Task directions:
I'd like every line in the following listing that holds "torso" copied.

*** Given records ***

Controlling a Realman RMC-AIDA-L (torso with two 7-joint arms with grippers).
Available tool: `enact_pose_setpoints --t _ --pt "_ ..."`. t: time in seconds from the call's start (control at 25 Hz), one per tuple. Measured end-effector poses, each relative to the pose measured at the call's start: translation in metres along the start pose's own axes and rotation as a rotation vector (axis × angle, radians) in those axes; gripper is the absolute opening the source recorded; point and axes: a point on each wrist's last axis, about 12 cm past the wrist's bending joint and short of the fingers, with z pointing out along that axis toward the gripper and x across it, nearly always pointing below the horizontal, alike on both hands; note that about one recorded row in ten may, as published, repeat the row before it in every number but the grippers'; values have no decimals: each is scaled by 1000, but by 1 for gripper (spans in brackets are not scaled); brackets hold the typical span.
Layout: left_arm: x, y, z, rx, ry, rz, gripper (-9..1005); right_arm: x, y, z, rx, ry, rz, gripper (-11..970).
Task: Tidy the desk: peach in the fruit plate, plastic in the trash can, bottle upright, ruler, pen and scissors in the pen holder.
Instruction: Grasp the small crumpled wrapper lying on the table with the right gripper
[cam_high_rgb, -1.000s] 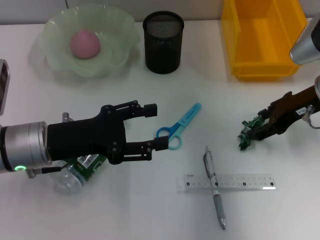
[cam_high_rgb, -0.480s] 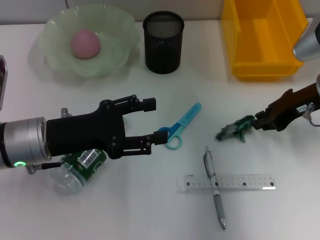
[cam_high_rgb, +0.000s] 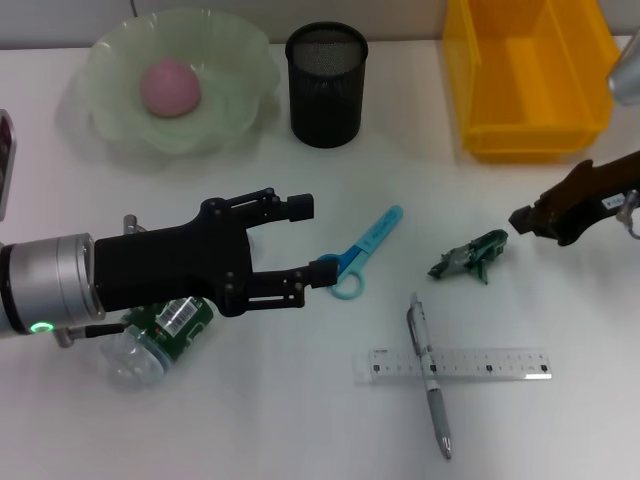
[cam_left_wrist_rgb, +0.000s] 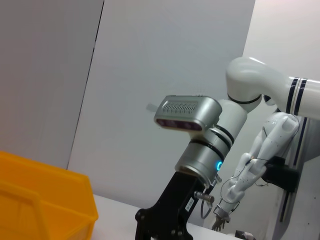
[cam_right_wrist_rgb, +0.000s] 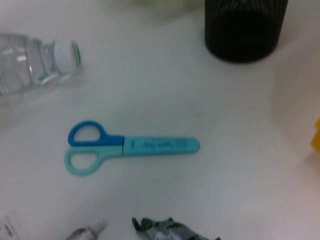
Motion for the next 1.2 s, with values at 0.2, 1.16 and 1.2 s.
enact_pose_setpoints --t 0.2,1.16,1.2 --pt "-1 0 0 3 -2 -1 819 -2 4 -11 -24 6 -60 -2" --pt "-2 -3 2 13 -15 3 817 -6 15 32 -25 56 -304 474" --pt "-2 -3 2 13 -15 3 817 -7 16 32 -24 53 -304 468"
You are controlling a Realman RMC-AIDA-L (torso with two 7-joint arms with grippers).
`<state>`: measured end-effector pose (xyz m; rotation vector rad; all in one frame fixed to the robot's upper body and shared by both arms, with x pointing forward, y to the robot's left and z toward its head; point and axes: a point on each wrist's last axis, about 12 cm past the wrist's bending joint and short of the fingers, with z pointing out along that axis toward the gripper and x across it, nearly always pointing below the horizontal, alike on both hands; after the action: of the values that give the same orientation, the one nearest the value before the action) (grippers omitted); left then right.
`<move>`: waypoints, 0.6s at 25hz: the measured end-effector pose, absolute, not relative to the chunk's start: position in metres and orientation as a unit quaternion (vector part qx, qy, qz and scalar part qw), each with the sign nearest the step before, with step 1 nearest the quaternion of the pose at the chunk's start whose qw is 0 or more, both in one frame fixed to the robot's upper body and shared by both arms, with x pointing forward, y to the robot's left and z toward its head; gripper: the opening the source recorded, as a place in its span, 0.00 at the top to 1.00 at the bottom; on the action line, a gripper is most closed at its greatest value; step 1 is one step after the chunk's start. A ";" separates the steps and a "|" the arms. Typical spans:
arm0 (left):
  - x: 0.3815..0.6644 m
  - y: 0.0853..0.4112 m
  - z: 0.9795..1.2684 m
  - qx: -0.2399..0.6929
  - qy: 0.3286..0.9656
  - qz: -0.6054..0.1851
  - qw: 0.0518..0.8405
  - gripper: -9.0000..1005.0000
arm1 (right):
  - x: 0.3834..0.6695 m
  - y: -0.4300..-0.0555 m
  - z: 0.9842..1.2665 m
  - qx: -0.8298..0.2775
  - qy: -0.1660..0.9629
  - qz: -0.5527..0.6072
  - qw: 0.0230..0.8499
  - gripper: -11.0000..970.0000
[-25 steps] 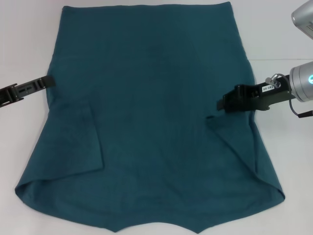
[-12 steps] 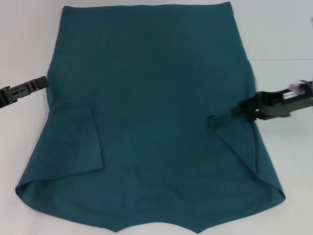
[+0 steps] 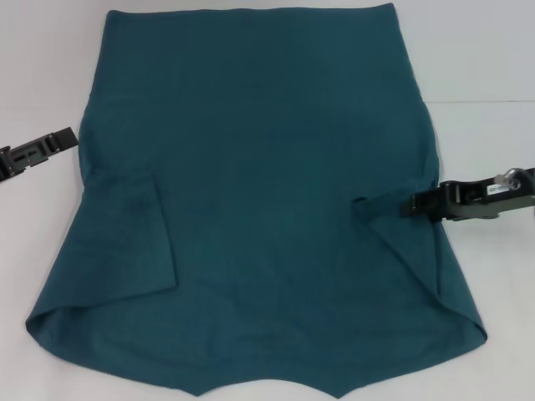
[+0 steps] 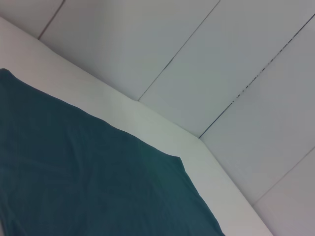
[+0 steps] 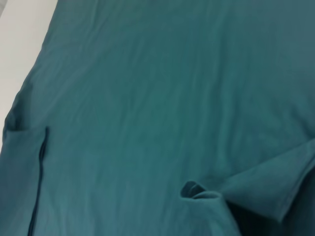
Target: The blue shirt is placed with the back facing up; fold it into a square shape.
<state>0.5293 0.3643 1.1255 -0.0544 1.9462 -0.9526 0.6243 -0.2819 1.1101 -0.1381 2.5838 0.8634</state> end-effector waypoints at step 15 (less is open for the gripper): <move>0.522 0.375 1.124 -0.061 0.805 -0.402 0.432 0.09 | 0.608 -0.269 1.116 -0.079 0.897 0.399 0.173 0.38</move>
<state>0.5222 0.3751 1.1242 -0.1522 2.0074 -1.0031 0.6076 -0.2691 1.1159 -0.2239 2.5459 1.1310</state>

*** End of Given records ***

Reply:
Controlling a Realman RMC-AIDA-L (torso with two 7-joint arms with grippers).
You are controlling a Realman RMC-AIDA-L (torso with two 7-joint arms with grippers).

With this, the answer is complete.